Фиби стала тенью Майкла, а Майкл – тенью Фиби. И Майкл страшился лишь одного – потерять свою тень безвозвратно. Он не знал, зачем она ему нужна, – он никогда не думал о ней, но нуждался в ней. Ждал, когда Фиби выйдет из комнаты, чтобы вместе отправиться на завтрак. Ждал, пока она доест, чтобы пойти на общее собрание. Ждал, когда она вернется со встречи с личным психотерапевтом или с постоянным больничным врачом.
– Они так стелят, что застрелиться можно, – каждый раз причитала она, плюхаясь в пригорюнившееся кресло, продавленное такими же тщедушными тельцами, как и ее. Фиби ела поразительно мало, точно святым духом питалась, все желтела, все больше походила на злую сморщенную картофелину. – Абулия-шмабулия, эфферентный-шмафурентный. Ты просто скажи, черт очкастый, что у меня чердак течет, и дело с концом. Господи, как спину ломит…

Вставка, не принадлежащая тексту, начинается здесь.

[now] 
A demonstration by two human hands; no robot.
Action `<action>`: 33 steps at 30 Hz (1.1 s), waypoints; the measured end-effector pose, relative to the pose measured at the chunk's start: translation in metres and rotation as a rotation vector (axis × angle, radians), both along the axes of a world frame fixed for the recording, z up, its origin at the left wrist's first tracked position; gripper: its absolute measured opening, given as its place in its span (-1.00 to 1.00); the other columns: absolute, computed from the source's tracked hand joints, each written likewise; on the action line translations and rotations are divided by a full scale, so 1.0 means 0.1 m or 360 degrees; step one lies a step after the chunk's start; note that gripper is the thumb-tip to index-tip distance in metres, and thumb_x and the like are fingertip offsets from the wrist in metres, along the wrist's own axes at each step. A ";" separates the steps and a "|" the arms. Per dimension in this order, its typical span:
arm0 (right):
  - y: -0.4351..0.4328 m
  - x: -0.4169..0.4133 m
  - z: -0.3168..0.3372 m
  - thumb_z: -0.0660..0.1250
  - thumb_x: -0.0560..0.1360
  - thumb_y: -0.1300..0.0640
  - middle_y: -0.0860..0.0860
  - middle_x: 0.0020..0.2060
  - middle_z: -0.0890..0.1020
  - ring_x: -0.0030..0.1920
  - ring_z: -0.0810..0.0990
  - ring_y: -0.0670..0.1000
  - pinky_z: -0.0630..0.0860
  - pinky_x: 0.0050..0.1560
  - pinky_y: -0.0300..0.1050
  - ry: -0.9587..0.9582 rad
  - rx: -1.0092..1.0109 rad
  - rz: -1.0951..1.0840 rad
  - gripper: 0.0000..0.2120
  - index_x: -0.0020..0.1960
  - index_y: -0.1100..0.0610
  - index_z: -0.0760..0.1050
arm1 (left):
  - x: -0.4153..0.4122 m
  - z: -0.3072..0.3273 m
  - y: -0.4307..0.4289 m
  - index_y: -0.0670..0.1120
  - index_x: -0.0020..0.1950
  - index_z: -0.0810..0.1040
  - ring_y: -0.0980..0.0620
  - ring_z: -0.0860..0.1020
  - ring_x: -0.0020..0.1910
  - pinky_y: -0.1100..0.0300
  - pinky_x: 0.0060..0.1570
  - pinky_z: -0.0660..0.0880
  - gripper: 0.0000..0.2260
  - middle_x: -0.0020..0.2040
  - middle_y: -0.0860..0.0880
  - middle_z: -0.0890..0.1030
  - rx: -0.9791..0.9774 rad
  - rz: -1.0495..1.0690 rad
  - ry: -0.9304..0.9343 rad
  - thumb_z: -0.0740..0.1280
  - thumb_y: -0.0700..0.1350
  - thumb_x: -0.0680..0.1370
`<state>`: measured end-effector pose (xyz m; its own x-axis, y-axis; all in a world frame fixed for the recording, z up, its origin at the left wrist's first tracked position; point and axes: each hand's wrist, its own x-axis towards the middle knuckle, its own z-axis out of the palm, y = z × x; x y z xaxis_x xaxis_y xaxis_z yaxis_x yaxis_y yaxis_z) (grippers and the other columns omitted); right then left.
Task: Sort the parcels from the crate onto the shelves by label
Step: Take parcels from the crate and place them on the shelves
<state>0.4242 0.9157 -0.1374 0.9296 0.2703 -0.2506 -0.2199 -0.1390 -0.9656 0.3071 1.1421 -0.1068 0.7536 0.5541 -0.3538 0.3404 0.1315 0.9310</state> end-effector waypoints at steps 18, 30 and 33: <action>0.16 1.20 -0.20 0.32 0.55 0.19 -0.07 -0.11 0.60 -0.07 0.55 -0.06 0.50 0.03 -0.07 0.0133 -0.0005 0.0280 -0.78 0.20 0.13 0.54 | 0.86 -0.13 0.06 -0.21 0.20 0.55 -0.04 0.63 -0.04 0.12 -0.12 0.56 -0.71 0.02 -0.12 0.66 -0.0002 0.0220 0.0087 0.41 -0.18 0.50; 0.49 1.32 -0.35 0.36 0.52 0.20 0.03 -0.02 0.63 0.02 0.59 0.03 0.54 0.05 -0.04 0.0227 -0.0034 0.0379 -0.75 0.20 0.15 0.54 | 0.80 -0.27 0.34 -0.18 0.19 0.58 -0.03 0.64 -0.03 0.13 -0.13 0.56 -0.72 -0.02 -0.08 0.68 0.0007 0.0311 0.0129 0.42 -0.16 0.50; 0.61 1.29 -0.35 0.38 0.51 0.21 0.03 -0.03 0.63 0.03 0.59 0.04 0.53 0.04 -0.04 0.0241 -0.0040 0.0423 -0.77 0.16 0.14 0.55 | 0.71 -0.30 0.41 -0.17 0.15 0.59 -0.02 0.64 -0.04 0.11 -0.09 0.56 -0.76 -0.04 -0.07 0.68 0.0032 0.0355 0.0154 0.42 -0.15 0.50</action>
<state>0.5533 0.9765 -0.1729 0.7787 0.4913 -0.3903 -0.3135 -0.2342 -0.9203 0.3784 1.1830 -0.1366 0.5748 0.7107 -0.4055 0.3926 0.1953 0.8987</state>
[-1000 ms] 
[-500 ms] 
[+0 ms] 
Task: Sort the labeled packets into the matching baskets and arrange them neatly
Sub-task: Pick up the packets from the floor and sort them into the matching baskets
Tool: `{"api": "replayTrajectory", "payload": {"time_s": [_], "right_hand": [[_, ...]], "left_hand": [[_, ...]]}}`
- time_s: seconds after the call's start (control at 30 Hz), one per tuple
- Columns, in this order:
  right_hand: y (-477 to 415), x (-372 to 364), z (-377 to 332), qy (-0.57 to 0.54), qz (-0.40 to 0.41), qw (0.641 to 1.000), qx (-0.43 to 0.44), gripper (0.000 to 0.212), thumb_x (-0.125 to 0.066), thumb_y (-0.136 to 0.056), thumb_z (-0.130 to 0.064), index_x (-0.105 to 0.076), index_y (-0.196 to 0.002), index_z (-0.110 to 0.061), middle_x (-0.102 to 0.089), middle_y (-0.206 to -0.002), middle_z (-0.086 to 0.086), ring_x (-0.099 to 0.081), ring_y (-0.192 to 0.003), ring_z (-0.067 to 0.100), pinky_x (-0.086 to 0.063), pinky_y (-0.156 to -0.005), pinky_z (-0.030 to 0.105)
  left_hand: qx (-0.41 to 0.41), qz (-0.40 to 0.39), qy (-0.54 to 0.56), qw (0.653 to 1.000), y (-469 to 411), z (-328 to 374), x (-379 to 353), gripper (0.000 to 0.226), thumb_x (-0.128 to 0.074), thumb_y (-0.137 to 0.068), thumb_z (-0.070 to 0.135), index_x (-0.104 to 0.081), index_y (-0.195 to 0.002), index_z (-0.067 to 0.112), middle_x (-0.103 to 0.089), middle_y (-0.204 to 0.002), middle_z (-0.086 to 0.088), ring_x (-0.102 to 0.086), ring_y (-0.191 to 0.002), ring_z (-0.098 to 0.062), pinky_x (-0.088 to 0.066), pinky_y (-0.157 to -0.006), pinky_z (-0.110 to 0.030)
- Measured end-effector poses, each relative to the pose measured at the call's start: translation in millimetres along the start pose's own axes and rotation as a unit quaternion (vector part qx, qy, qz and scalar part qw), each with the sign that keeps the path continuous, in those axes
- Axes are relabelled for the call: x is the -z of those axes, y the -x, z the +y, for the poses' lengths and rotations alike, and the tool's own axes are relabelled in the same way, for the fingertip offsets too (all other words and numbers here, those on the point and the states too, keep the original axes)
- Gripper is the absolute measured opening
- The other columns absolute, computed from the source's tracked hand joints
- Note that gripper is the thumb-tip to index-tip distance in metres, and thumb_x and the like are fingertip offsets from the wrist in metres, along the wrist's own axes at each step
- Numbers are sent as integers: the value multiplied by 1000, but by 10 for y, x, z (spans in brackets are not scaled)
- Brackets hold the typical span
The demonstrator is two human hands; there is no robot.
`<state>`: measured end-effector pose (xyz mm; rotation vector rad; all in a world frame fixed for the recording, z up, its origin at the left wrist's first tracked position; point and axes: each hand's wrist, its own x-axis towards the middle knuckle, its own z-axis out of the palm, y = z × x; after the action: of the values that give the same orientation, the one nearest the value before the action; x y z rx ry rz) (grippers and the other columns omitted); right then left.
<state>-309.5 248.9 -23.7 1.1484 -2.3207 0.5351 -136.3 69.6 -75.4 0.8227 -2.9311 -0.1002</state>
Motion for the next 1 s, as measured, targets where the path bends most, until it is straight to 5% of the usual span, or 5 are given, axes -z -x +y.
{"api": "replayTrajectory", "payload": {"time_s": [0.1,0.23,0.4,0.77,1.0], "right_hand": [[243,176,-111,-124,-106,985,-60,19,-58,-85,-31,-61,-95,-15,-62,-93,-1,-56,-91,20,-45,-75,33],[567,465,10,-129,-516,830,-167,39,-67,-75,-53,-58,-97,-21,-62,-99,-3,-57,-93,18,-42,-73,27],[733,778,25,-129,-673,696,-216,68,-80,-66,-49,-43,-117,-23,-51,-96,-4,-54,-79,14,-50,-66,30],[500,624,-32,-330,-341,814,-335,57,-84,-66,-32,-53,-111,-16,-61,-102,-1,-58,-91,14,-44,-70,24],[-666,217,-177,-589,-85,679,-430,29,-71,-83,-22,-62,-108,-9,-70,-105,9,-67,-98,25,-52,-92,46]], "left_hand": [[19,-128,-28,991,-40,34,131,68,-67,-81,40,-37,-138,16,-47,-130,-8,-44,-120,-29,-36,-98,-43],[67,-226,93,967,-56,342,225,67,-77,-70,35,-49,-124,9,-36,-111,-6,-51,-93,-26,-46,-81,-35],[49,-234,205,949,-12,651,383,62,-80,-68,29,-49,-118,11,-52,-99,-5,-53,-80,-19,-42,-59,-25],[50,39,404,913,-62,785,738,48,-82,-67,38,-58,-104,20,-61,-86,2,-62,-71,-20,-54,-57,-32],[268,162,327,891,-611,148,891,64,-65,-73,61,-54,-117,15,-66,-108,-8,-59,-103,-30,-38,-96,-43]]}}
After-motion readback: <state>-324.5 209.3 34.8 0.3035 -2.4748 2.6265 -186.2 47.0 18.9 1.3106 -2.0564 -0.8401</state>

А Майкл все ждал. Всегда чего-то ждал. Нуждался в ожидании. Кроме Фиби, ее бурной, но неопасной вспыльчивости, ждать было нечего и некого. Грейс Лидс так и не пришла, хотя он написал письмо, точнее, он исписал десятки листов – как таковых листов у него было мало, но он все крутил слова в голове, представляя, как пишет их; даже карандаш ему пришлось украсть, пока Фиби отвлекала внимание медсестер – но, убрав все стенания и унизительные подробности о том, как любил ее все эти годы, как мучился и сходил по ней с ума, он остановился на этом:
Прошу, Грейс, прости меня. Я виноват. Очень виноват. Я хочу тебя видеть. Я так хочу тебя увидеть. Не знаю, что на меня нашло в тот день, будто внутри меня кто-то нажал все клавиши пианино разом. Я хочу тебя. Я люблю тебя. Люблю тебя. Люблю. Уже очень давно. Грейс, я люблю тебя. Пожалуйста. Ты же знаешь об этом? Знаешь? Слишком умна, чтобы не знать. Что мне сделать, чтобы загладить вину? Я сделаю, что пожелаешь. Что скажешь. Хорошо? Моя палата похожа на тюремную камеру, далеко не верх романтики, но мой сосед скоро съезжает, и мы сможем заняться здесь всем, чем пожелаем. Чем угодно. Я приму от тебя все. Я буду стоять на коленях, пока ты не простишь меня. Я поселюсь под твоей юбкой, пока ты не простишь меня.